The morphological classification of SA(rs)bc indicates this is a spiral galaxy the lacks a bar; the 'rs' means it has a weakly-formed ring structure, and the 'bc' indicates the spiral arms are moderately to loosely wound.

The galaxy is inclined by around 20° to the line of sight from the Earth. It is forming new stars at the estimated rate of 4.10 yr^{−1}, which is fairly typical for a galaxy of this morphology. The star formation rate is much higher in the central region, which may be the result of recent merger with a dwarf galaxy within the last 100 million years.

This galaxy has no detected activity in the nuclear region. There is a rotating nuclear disk of high brightness at the core that is consistent with the presence of a compact mass of 1e7±0.6 . Most likely this is a supermassive black hole (SMBH).

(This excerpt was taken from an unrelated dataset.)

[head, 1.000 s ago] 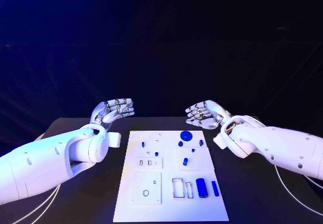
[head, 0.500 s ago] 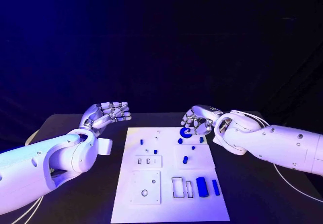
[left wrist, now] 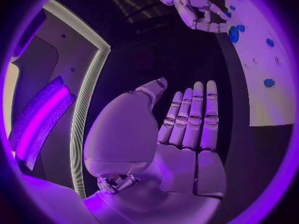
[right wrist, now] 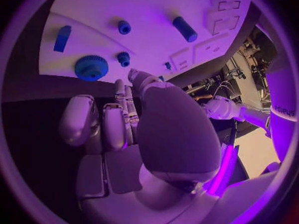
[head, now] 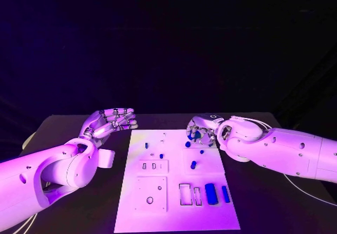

NGC 4041 is a member of the LGG 266 galaxy group, (Also known as the NGC 4036 Group), along with NGC 4036, IC 758, UGC 7009, and UGC 7019. It is located just 17 arc minutes from NGC 4036, and the two form a pair with a projected separation of around 143 kpc. The NGC 4036 Group is part of the Ursa Major Cloud, which is part of the Virgo Supercluster.

==Supernova==
On July 29, 1994, the Type IIp supernova designated SN 1994W was discovered in this galaxy by Giancarlo Cortini and Mirko Villi. The event reached peak visual magnitude on August 13, and declined thereafter. It was located about 19 arc seconds to the northwest of the nucleus. This supernova was unusual for the exceptionally low quantity of nickel-56 released—indeed, it was the lowest inferred amount measured for any Type II supernova as of that date. Based upon a possible detection of X-ray emission from the remnant, this may be a high-luminosity Type IIn supernova.